### Your instructions
In the listing below, print exactly the lines between the line holding "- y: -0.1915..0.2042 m" and the line holding "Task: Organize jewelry", inclusive, and no more.

┏━━

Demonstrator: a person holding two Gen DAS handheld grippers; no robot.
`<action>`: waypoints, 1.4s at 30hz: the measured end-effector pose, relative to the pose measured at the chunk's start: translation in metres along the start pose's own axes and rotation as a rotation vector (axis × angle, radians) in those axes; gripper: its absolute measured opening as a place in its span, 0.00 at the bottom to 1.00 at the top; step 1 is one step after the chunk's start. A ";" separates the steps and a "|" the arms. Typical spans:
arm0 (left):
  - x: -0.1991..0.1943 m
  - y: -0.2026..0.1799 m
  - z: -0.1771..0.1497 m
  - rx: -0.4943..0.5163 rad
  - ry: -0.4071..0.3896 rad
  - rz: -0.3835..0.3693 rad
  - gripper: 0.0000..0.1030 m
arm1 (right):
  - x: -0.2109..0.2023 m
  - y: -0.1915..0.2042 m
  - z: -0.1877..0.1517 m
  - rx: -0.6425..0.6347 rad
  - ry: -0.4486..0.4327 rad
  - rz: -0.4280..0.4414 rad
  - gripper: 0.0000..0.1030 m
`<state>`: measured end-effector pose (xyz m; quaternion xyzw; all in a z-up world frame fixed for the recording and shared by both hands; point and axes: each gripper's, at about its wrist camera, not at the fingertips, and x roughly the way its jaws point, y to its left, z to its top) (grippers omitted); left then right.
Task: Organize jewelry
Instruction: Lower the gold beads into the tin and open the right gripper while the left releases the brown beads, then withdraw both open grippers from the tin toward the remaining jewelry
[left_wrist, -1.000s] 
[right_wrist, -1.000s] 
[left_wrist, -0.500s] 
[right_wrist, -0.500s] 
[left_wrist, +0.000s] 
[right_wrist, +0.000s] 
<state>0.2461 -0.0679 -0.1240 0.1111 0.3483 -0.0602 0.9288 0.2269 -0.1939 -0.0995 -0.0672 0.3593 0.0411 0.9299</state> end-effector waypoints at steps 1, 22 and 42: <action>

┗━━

### Response to this task
  - y: -0.1915..0.2042 m
  - z: -0.1877..0.1517 m
  - rx: -0.6425..0.6347 rad
  - ry: -0.4486..0.4327 rad
  - rz: -0.4280..0.4414 rad
  - gripper: 0.0000..0.1030 m
`<state>`: measured end-effector pose (xyz m; quaternion xyzw; all in a z-up world frame fixed for the recording and shared by both hands; point and axes: each gripper's, at about its wrist camera, not at the fingertips, and x roughly the way its jaws point, y to its left, z to its top) (grippers omitted); left then right.
Task: Organize jewelry

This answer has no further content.